All these errors are specific to the validation of the shares and it seemed inappropriate to add Persistence errors since it broadens the scope of this function's returned type beyond what the this function actually does.

Without refactoring this critical piece of code, I saw expanding to use Results for ShareAccounting becoming very messy since we want infallible code in the hot path of validating a Share or Block.
protocols/v2/channels-sv2/src/client/extended.rs

    pub fn validate_share(
        &mut self,
        share: SubmitSharesExtended,
    ) -> Result<ShareValidationResult, ShareValidationError> {
        // ........other validation logic......
        // check if a block was found
        if network_target.is_met_by(hash) {
            self.share_accounting.update_share_accounting(
                target_to_difficulty(self.target.clone()) as u64,
                share.sequence_number,
                hash.to_raw_hash(),
            );
            return Ok(ShareValidationResult::BlockFound);
        }

        // check if the share hash meets the channel target
        if hash_as_target < self.target {\
            if self.share_accounting.is_share_seen(hash.to_raw_hash()) {
                return Err(ShareValidationError::DuplicateShare);
            }

            self.share_accounting.update_share_accounting(
                target_to_difficulty(self.target.clone()) as u64,
                share.sequence_number,
                hash.to_raw_hash(),
            );

            // update the best diff
            self.share_accounting.update_best_diff(hash_as_diff);

            return Ok(ShareValidationResult::Valid);
        }

Additionally, anything other than in-memory ShareAccounting has the chance to introduce latency, which I don't think is desirable for processing shares/blocks.

@average-gary
Copy link
Copy Markdown
Contributor Author

FWIW, I want to create an example Persistence implementation just writing to a structured file before removing the Draft tag. Feedback on the approach seemed prudent before doing so.
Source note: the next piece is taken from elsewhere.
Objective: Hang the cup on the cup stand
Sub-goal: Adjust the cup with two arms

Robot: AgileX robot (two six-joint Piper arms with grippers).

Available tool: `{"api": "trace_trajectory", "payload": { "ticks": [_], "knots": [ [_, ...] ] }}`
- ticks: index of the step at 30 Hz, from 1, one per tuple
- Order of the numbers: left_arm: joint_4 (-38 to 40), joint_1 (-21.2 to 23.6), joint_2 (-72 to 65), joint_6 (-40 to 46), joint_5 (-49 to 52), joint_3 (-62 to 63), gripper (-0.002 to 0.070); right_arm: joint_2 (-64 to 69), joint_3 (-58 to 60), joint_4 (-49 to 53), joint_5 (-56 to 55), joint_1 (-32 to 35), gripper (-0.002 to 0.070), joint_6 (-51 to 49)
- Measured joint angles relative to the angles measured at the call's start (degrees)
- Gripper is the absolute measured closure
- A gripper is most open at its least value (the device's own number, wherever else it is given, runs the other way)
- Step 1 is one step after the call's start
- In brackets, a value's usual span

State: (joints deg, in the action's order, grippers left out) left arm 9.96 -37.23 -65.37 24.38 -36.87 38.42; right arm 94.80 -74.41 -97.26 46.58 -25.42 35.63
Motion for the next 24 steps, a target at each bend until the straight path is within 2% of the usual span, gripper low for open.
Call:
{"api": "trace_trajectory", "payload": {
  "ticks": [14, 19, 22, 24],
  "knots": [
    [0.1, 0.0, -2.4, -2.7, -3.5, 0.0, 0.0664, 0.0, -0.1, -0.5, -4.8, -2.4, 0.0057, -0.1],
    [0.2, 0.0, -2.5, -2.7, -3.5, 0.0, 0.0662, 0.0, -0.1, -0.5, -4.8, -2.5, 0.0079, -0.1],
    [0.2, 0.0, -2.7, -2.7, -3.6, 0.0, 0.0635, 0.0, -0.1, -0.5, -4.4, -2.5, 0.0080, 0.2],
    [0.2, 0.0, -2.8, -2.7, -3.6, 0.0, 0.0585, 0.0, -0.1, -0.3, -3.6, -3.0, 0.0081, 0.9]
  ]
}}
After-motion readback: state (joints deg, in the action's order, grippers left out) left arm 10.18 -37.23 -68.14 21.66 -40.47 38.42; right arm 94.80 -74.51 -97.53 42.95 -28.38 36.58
@average-gary average-gary force-pushed the persistence-trait branch 4 times, most recently from 7660a13 to b20fc3a Compare September 25, 2025 13:23
@average-gary
Copy link
Copy Markdown
Contributor Author

The latest push implements a simple file writer Persistence which outputs a file.

ShareAccepted: channel_id: 1, share_work: 1, share_sequence_number: 1, share_hash: 00000000026fd2491f671027c9f92f95edcfd487b9ab313e3c8bfee782a95233, total_shares_accepted: 1, total_share_work_sum: 1, timestamp: SystemTime { tv_sec: 1758806242, tv_nsec: 877614000 }
BestDifficultyUpdated: channel_id: 1, new_best_diff: 105.05410207283688, previous_best_diff: 0, timestamp: SystemTime { tv_sec: 1758806242, tv_nsec: 877618000 }
ShareAccepted: channel_id: 1, share_work: 1, share_sequence_number: 2, share_hash: 000000005e15aca4e127fe29c208d802b4cc7b2d8c30d226b56051e287cef015, total_shares_accepted: 2, total_share_work_sum: 2, timestamp: SystemTime { tv_sec: 1758806250, tv_nsec: 256314000 }

Of note, I think the Persistence implementation here could use the status_tx channel for errors. I'm not sure if SRI would want this basic implementation as part of the repo but I can improve on the error handling if so.

Comment thread protocols/v2/channels-sv2/src/persistence.rs Outdated
Comment thread protocols/v2/channels-sv2/src/persistence.rs Outdated
Comment thread protocols/v2/channels-sv2/src/persistence.rs Outdated
Comment thread protocols/v2/channels-sv2/src/server/extended.rs Outdated
Comment thread protocols/v2/channels-sv2/src/server/extended.rs Outdated
Comment thread protocols/v2/channels-sv2/Cargo.toml Outdated
Comment thread protocols/v2/channels-sv2/src/client/extended.rs Outdated
@plebhash
Copy link
Copy Markdown
Member

I think there was meaningful progress here, but it still has a lot of unnecessary complexity that should be cleaned up

also not sure why we have #1916 making changes that were are correlated to this PR, while both are draft?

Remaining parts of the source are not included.